Could you transcribe every entry exactly, leaving nothing out?

-*-

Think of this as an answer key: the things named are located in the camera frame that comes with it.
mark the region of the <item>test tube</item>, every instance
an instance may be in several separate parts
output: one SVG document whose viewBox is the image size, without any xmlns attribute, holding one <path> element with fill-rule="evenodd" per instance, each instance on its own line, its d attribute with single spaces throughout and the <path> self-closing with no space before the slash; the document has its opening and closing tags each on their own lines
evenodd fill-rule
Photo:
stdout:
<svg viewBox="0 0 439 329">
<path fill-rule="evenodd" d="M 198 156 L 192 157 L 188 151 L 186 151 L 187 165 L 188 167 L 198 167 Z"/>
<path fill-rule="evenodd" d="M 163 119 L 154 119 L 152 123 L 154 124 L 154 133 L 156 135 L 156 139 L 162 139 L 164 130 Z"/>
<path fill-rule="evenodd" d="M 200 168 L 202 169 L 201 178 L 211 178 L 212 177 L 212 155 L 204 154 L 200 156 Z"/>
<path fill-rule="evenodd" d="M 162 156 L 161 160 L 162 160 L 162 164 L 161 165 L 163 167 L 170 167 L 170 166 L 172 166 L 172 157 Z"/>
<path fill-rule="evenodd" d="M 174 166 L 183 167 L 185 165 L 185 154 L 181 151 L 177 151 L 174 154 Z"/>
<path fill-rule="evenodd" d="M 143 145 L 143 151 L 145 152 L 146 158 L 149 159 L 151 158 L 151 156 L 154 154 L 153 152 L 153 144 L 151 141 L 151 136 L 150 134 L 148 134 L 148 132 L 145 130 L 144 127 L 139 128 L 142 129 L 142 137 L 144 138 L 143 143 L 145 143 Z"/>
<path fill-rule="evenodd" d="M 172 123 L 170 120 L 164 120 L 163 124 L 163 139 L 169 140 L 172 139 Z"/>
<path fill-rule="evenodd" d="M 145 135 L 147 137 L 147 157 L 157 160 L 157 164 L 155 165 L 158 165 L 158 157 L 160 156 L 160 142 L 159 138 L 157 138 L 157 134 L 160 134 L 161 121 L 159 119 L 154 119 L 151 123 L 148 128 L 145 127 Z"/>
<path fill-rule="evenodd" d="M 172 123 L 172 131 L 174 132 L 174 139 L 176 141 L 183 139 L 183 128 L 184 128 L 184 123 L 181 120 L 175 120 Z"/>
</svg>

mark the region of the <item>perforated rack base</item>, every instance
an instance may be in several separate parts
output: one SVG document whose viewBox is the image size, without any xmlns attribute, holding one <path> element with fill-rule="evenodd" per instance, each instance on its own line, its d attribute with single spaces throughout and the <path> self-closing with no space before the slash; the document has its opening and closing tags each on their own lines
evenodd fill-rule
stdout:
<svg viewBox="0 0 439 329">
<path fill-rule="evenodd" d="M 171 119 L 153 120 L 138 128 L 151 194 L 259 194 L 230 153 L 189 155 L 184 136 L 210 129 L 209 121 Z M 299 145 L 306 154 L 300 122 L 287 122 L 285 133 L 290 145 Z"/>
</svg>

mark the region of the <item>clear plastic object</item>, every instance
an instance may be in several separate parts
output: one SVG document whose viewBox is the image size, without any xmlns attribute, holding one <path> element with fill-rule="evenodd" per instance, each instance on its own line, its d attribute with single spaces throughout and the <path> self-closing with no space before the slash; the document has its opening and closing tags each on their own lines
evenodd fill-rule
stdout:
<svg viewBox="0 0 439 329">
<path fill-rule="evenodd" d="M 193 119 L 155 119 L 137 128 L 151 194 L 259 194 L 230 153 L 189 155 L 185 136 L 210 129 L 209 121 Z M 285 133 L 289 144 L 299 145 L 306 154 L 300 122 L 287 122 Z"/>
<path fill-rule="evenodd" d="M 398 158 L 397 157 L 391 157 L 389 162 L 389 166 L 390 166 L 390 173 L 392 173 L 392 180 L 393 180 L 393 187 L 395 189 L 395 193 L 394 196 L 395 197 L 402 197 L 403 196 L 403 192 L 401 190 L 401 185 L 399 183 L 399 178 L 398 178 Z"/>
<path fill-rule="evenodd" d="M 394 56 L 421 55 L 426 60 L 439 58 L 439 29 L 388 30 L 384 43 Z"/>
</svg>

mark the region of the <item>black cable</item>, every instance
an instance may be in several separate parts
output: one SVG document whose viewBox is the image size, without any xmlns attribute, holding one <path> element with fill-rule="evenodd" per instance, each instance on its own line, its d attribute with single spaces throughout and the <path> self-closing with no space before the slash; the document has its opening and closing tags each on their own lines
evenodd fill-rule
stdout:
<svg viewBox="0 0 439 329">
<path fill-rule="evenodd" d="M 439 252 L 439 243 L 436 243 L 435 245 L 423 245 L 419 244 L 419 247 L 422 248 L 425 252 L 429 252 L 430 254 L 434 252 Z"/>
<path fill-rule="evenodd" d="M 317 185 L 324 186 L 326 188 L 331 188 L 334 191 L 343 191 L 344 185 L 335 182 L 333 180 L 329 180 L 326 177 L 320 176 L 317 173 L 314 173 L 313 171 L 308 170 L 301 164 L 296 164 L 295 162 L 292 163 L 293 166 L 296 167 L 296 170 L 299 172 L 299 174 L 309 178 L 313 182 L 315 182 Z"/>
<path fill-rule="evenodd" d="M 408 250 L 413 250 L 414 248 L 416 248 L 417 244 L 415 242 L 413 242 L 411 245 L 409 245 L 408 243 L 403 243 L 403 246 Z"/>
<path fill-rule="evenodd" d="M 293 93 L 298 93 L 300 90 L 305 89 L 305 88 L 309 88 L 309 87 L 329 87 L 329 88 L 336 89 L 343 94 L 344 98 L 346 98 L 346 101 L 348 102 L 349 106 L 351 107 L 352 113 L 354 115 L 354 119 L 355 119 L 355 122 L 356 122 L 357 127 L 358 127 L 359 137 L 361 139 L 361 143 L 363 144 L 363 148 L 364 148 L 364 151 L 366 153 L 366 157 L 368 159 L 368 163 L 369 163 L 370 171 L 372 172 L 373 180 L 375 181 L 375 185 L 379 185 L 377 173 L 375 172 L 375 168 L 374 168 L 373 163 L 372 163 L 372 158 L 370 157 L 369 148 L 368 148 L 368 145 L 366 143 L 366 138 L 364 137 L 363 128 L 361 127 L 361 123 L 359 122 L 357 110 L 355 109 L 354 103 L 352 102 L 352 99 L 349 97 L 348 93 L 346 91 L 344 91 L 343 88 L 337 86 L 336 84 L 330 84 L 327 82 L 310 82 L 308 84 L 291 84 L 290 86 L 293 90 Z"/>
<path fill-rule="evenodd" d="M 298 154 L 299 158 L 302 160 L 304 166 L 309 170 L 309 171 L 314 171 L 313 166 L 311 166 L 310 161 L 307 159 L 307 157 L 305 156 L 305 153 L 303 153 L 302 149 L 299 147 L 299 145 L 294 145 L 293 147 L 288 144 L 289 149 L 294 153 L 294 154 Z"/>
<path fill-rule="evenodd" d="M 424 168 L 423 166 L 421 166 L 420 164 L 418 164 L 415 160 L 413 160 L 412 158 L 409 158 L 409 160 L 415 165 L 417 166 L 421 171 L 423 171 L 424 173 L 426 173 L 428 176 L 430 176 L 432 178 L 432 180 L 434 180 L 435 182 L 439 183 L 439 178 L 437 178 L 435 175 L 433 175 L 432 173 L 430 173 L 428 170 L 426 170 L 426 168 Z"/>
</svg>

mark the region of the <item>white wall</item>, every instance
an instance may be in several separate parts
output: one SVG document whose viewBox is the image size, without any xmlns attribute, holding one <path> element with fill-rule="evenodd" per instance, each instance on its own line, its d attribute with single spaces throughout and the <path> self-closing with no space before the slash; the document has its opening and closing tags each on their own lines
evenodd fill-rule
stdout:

-*-

- [SOLUTION TO THIS TASK]:
Think of this as an answer key: the things named are located in the camera frame that comes with it.
mark the region of the <item>test tube</item>, every instance
an instance may be in several separate parts
output: one SVG document whose viewBox is the image size, without any xmlns attribute, holding one <path> element with fill-rule="evenodd" per instance, each instance on its own line, its d attribute with single spaces throughout and the <path> self-closing with no space before the slash; the document has its opening and closing tags each on their own lines
evenodd fill-rule
Photo:
stdout:
<svg viewBox="0 0 439 329">
<path fill-rule="evenodd" d="M 198 156 L 192 157 L 188 151 L 186 151 L 187 165 L 188 167 L 198 167 Z"/>
<path fill-rule="evenodd" d="M 163 119 L 154 119 L 152 123 L 154 124 L 154 133 L 156 135 L 156 139 L 162 139 L 164 130 Z"/>
<path fill-rule="evenodd" d="M 200 168 L 202 169 L 201 178 L 211 178 L 212 177 L 212 155 L 204 154 L 200 156 Z"/>
<path fill-rule="evenodd" d="M 162 156 L 161 160 L 162 160 L 162 164 L 161 165 L 163 167 L 170 167 L 170 166 L 172 166 L 172 157 Z"/>
<path fill-rule="evenodd" d="M 174 166 L 183 167 L 185 165 L 185 154 L 181 151 L 177 151 L 174 154 Z"/>
<path fill-rule="evenodd" d="M 143 145 L 143 151 L 145 152 L 146 158 L 149 159 L 151 158 L 151 156 L 154 154 L 153 152 L 153 144 L 151 141 L 151 136 L 150 134 L 148 134 L 148 132 L 145 130 L 144 127 L 139 128 L 142 129 L 142 137 L 144 138 L 143 143 L 145 143 Z"/>
<path fill-rule="evenodd" d="M 172 123 L 170 120 L 164 120 L 163 124 L 163 139 L 169 140 L 172 139 Z"/>
<path fill-rule="evenodd" d="M 145 135 L 147 137 L 147 157 L 157 160 L 157 164 L 155 165 L 158 165 L 158 157 L 160 156 L 160 142 L 159 138 L 157 138 L 157 134 L 160 134 L 161 121 L 159 119 L 154 119 L 151 123 L 148 128 L 145 127 Z"/>
<path fill-rule="evenodd" d="M 172 123 L 172 131 L 174 132 L 174 139 L 176 141 L 183 139 L 183 128 L 184 128 L 184 123 L 181 120 L 175 120 Z"/>
</svg>

mark the region of the <item>perforated rack base</item>, every instance
an instance may be in several separate parts
output: one SVG document whose viewBox is the image size, without any xmlns attribute, holding one <path> element with fill-rule="evenodd" per instance, each instance on its own line, its d attribute with single spaces throughout and the <path> self-closing with no space before the slash; the document has its opening and closing tags each on their own lines
evenodd fill-rule
stdout:
<svg viewBox="0 0 439 329">
<path fill-rule="evenodd" d="M 171 119 L 153 120 L 138 128 L 151 194 L 259 194 L 230 153 L 189 155 L 184 136 L 210 129 L 209 121 Z M 299 145 L 306 154 L 300 122 L 287 122 L 285 133 L 290 145 Z"/>
</svg>

mark the region of the <item>clear plastic object</item>, every instance
an instance may be in several separate parts
output: one SVG document whose viewBox is the image size, without any xmlns attribute, holding one <path> element with fill-rule="evenodd" per instance, each instance on its own line, its d attribute with single spaces throughout and the <path> self-closing with no space before the slash; the document has its opening and closing tags each on their own lines
evenodd fill-rule
stdout:
<svg viewBox="0 0 439 329">
<path fill-rule="evenodd" d="M 193 119 L 155 119 L 137 128 L 151 194 L 259 194 L 230 153 L 189 155 L 185 136 L 210 129 L 209 121 Z M 285 133 L 289 144 L 299 145 L 306 154 L 300 122 L 287 122 Z"/>
<path fill-rule="evenodd" d="M 398 158 L 397 157 L 391 157 L 389 162 L 389 166 L 390 166 L 390 173 L 392 173 L 392 180 L 393 180 L 393 187 L 395 189 L 395 193 L 394 196 L 395 197 L 402 197 L 403 196 L 403 192 L 401 190 L 401 185 L 399 183 L 399 178 L 398 178 Z"/>
<path fill-rule="evenodd" d="M 394 56 L 421 55 L 426 60 L 439 58 L 439 29 L 388 30 L 384 43 Z"/>
</svg>

mark the region of the <item>black cable</item>, every instance
an instance may be in several separate parts
output: one SVG document whose viewBox is the image size, without any xmlns attribute, holding one <path> element with fill-rule="evenodd" per instance, each instance on its own line, its d attribute with single spaces throughout and the <path> self-closing with no space before the slash; the document has its opening and closing tags each on their own lines
evenodd fill-rule
stdout:
<svg viewBox="0 0 439 329">
<path fill-rule="evenodd" d="M 439 252 L 439 243 L 436 243 L 435 245 L 423 245 L 419 244 L 419 247 L 422 248 L 425 252 L 429 252 L 430 254 L 434 252 Z"/>
<path fill-rule="evenodd" d="M 317 185 L 324 186 L 326 188 L 331 188 L 334 191 L 343 191 L 344 185 L 335 182 L 333 180 L 329 180 L 326 177 L 320 176 L 317 173 L 314 173 L 313 171 L 308 170 L 301 164 L 296 164 L 295 162 L 292 163 L 293 166 L 296 167 L 296 170 L 299 172 L 299 174 L 309 178 L 313 182 L 315 182 Z"/>
<path fill-rule="evenodd" d="M 408 250 L 413 250 L 414 248 L 416 248 L 417 244 L 415 242 L 413 242 L 411 245 L 409 245 L 408 243 L 403 243 L 403 246 Z"/>
<path fill-rule="evenodd" d="M 293 93 L 298 93 L 300 90 L 305 89 L 305 88 L 309 88 L 309 87 L 329 87 L 329 88 L 336 89 L 343 94 L 344 98 L 346 98 L 346 101 L 348 102 L 349 106 L 351 107 L 352 113 L 354 115 L 354 119 L 355 119 L 355 122 L 356 122 L 357 127 L 358 127 L 359 137 L 361 139 L 361 143 L 363 144 L 363 148 L 364 148 L 364 151 L 366 153 L 366 157 L 368 159 L 368 163 L 369 163 L 370 171 L 372 172 L 373 180 L 375 181 L 375 185 L 379 185 L 377 173 L 375 172 L 375 168 L 374 168 L 373 163 L 372 163 L 372 158 L 370 157 L 369 148 L 368 148 L 368 145 L 366 143 L 366 138 L 364 137 L 363 128 L 361 127 L 361 123 L 359 122 L 357 110 L 355 109 L 354 103 L 352 102 L 352 99 L 349 97 L 348 93 L 346 91 L 344 91 L 343 88 L 337 86 L 336 84 L 330 84 L 327 82 L 310 82 L 308 84 L 291 84 L 290 86 L 293 90 Z"/>
<path fill-rule="evenodd" d="M 298 154 L 299 158 L 302 160 L 304 166 L 309 170 L 309 171 L 314 171 L 313 166 L 311 166 L 310 161 L 307 159 L 307 157 L 305 156 L 305 153 L 303 153 L 302 149 L 299 147 L 299 145 L 294 145 L 293 147 L 288 144 L 289 149 L 294 153 L 294 154 Z"/>
<path fill-rule="evenodd" d="M 424 168 L 423 166 L 421 166 L 420 164 L 418 164 L 415 160 L 413 160 L 412 158 L 409 158 L 409 160 L 415 165 L 417 166 L 421 171 L 423 171 L 424 173 L 426 173 L 428 176 L 430 176 L 432 178 L 432 180 L 434 180 L 435 182 L 439 183 L 439 178 L 437 178 L 435 175 L 433 175 L 432 173 L 430 173 L 428 170 L 426 170 L 426 168 Z"/>
</svg>

mark the region of the <item>white wall</item>, every instance
an instance may be in several separate parts
output: one SVG document whose viewBox is the image size, without any xmlns attribute, holding one <path> element with fill-rule="evenodd" per instance, each instance on its own line, its d attribute with single spaces throughout and the <path> self-closing with no space before the slash; the document has its opening and closing tags each on their own lines
evenodd fill-rule
stdout:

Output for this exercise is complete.